Yes, you can have a pet fox
Thanks to the hard work of a Soviet geneticist and a few fox enthusiasts, says Dan Nosowitz at Popular Science, domesticated foxes exist


In the age of the internet, a simple YouTube search calls up tons of videos featuring "tame" versions of just about any relatively small animal, says Dan Nosowitz at Popular Science. "When the internet sees a video of a red panda, the internet wants a red panda. Even though a red panda is endangered and a wild animal," says Nosowitz. Humans have long sought to domesticate animals — it's one of the three traits (along with tool use and symbolic behavior such as art and rituals) most associated with our species. And lucky for those hell-bent on bringing an adorably fluffy fox into their living rooms, acquiring a domesticated fox is actually quite possible, as long as you're dedicated to caring for a rather unconventional pet. Nosowitz outlines the history of fox domestication, gives a thorough overview of its legality, and speaks to some colorful personalities in his Popular Science piece:
In 1959, a Soviet geneticist named Dmitry K. Belyaev began somewhat secretively experimenting with breeding domesticated foxes. More than five decades, thousands of foxes, and one collapse of the Soviet Union later, the program continues at The Institute of Cytology and Genetics at Novosibirsk, Siberia. Belyaev wanted to unlock the secrets of domestication, the links between behavior and breeding and physical traits, but plenty of non-scientists are aware of the project for a different reason: foxes are adorable, and we want to hug them, and we want them to like it.
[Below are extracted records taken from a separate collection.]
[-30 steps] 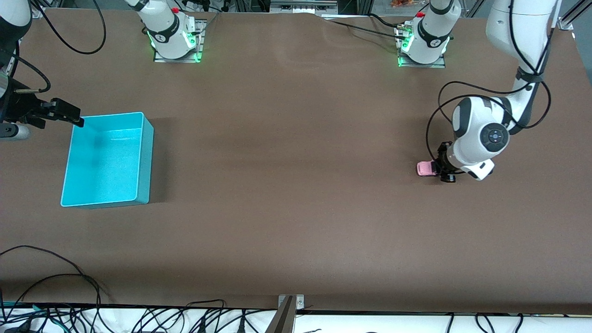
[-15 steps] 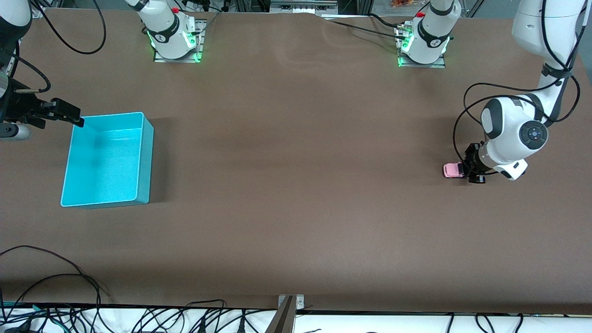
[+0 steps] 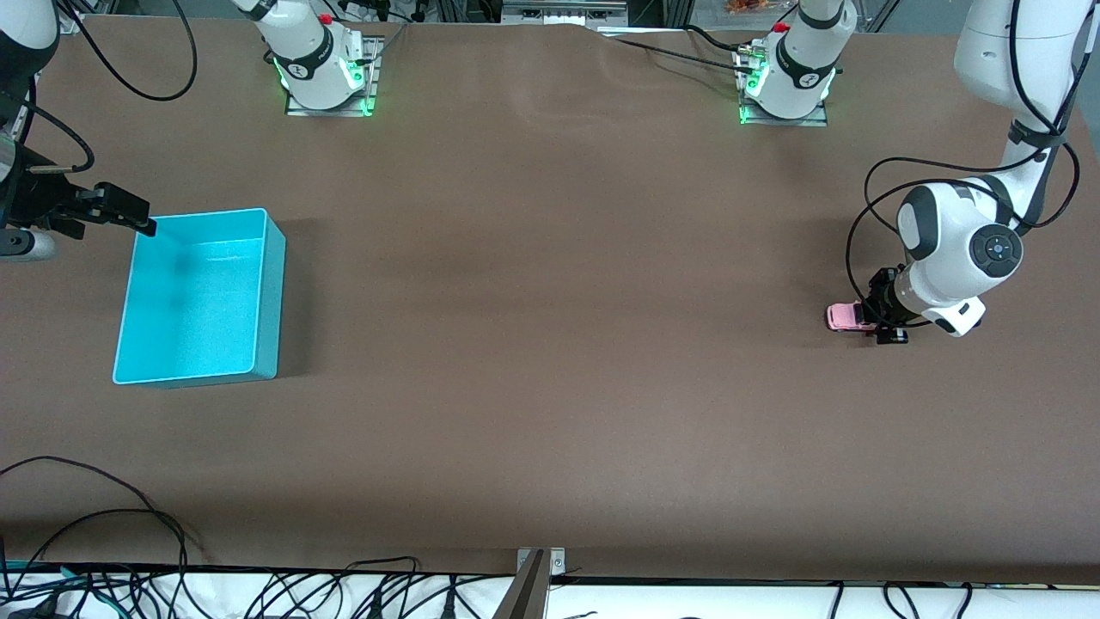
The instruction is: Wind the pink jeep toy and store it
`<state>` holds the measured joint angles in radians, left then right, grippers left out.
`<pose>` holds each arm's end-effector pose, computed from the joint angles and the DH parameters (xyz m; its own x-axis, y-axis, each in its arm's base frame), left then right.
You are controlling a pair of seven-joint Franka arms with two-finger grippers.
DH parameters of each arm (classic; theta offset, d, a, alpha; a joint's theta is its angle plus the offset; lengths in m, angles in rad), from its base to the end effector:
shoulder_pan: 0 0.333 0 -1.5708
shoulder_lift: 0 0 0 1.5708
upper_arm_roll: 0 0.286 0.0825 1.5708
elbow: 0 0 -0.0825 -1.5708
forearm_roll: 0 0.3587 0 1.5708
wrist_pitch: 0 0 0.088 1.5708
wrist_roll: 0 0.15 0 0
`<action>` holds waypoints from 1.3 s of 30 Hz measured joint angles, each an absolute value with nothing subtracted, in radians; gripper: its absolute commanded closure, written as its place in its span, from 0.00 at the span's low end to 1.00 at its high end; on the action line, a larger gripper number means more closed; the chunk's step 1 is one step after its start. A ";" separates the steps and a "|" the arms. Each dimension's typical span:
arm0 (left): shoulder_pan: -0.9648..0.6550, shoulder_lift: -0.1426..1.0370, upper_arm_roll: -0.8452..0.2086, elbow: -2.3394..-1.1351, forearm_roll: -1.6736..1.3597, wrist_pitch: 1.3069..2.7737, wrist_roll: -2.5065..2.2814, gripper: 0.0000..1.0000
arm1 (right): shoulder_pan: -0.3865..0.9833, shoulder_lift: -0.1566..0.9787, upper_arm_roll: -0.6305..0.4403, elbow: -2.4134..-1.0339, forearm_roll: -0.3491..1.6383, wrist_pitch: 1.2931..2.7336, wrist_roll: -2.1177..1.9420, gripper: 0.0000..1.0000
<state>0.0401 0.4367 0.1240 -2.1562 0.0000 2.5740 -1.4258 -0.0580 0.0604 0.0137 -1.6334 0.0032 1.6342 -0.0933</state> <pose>0.5311 0.0917 0.1445 -0.0074 0.9987 0.0495 0.9997 0.0086 -0.0233 0.5441 -0.0238 0.4964 0.9971 0.0489 -0.0589 0.0484 -0.9988 -0.0095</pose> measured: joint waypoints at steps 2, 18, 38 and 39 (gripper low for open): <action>0.045 0.433 0.125 -2.137 0.000 2.553 -1.424 0.00 | -0.058 0.060 0.014 -1.633 0.003 1.634 -0.093 0.00; 0.058 0.276 0.128 -1.870 0.000 2.047 -1.276 0.00 | -0.058 0.060 0.014 -1.633 0.003 1.634 -0.093 0.00; 0.056 0.242 0.118 -1.637 0.000 1.901 -0.661 0.00 | -0.058 0.061 0.014 -1.633 0.003 1.634 -0.093 0.00; 0.055 0.240 0.116 -1.636 0.000 1.901 -0.607 0.00 | -0.058 0.061 0.014 -1.633 0.003 1.634 -0.093 0.00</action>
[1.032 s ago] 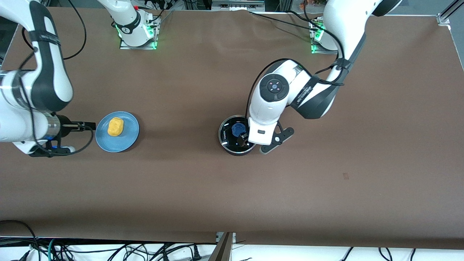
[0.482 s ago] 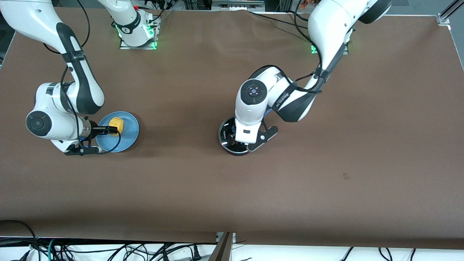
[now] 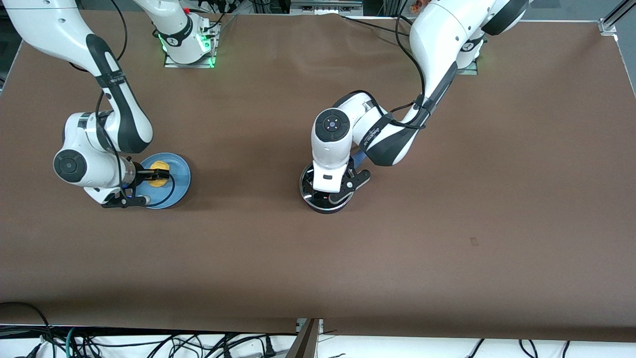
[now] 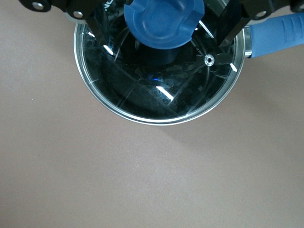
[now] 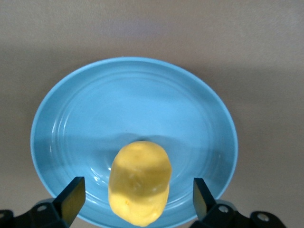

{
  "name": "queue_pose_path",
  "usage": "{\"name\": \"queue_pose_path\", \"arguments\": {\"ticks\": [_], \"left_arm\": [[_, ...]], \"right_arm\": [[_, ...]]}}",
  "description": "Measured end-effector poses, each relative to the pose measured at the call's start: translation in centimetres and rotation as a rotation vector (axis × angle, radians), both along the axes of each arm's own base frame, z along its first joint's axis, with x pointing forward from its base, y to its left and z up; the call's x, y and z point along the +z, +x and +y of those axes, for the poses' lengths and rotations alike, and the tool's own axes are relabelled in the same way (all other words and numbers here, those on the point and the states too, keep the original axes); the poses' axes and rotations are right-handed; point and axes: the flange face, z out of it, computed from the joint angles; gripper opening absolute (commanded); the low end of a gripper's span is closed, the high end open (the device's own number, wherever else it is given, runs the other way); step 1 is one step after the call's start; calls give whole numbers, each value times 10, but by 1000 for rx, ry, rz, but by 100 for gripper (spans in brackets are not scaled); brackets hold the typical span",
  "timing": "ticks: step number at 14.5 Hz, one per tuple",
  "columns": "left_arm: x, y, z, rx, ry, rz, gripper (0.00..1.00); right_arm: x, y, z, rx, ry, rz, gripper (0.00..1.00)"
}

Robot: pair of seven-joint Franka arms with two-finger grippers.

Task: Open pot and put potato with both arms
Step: 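Grasp the lid knob with the left gripper while the right gripper grasps the potato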

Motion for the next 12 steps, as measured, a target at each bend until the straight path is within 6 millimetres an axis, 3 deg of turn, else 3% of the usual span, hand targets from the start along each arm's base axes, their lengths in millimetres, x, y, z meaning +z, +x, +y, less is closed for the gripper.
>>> {"name": "queue_pose_path", "arguments": {"ticks": [3,9,12], "left_arm": [[0,0,0,1,0,0,85],[0,0,0,1,0,0,73],[0,-1,-1,0,0,0,63]], "right_arm": [[-7,-5,1,2,1,8,100],[-17,-8,1,2,3,16,86],[-21,-8,1,2,4,19,66]]}}
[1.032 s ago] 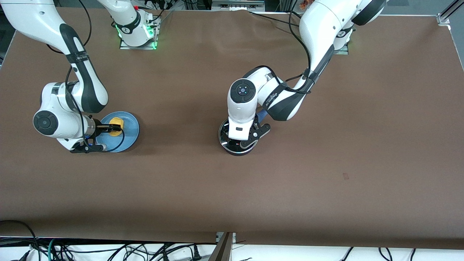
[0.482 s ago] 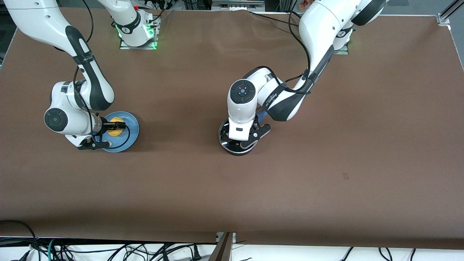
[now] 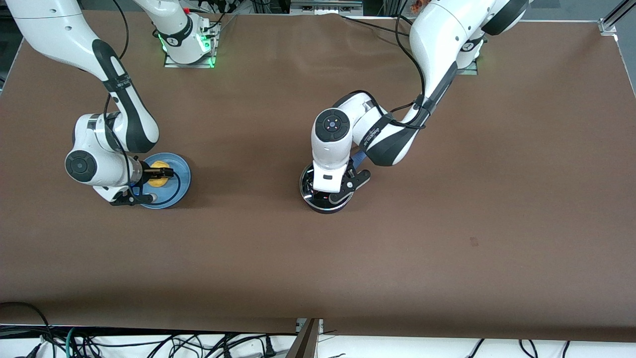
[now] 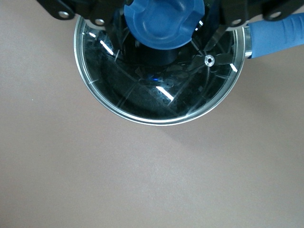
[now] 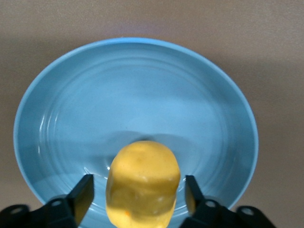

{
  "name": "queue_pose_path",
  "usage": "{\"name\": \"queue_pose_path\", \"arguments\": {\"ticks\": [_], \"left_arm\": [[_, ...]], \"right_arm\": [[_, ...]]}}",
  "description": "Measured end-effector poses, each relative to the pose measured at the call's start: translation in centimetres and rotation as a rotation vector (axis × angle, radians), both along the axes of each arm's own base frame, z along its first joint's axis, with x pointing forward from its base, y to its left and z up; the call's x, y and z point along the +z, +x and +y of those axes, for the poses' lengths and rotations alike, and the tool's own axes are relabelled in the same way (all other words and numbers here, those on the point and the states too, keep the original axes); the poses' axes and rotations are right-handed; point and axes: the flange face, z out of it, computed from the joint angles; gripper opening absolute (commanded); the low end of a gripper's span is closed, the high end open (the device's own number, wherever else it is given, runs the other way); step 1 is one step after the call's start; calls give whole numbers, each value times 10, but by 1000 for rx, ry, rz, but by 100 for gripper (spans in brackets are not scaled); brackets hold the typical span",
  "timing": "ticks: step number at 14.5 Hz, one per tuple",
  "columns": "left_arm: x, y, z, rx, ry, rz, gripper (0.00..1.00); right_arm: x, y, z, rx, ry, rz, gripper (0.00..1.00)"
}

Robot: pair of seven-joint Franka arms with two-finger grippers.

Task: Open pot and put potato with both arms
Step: 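Grasp the lid knob with the left gripper while the right gripper grasps the potato, then lift the lid with the left gripper while the right gripper lifts the potato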

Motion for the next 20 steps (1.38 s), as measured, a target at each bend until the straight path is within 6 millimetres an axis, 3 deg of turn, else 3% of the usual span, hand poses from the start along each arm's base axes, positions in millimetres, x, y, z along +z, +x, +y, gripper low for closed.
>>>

But domesticated foxes, which can only be found at that Siberian facility, are not horrible pets. They're a little unconventional, and they require a little bit of extra attention, but if you want a pet fox, you can have a pet fox. All you need is $8,000 and the approval of Kay Fedewa, the exclusive importer of domesticated foxes in the U.S. [...]
The Soviet (and later, Russian) study out there in Siberia did eventually breed a domesticated silver fox (read: a red fox with silver fur) that's pretty close to our dream fox. It loves and craves attention from people, it'll lick your face, it'll cuddle with you, it'll wag its giant puffy tail when it sees you, it'll play with toys in your house while you try to take the perfect Instagram picture of it. Wild foxes will not do this; they will either run away from you or attempt to bite your face off. Tame foxes may not flee or attack, but they also won't cuddle. These domesticated foxes, on the other hand, have between 30 and 35 generations of selective breeding behind them, with careful monitoring to ensure a lack of inbreeding, and they're not even close to wild — in fact, they probably wouldn't survive in the wild.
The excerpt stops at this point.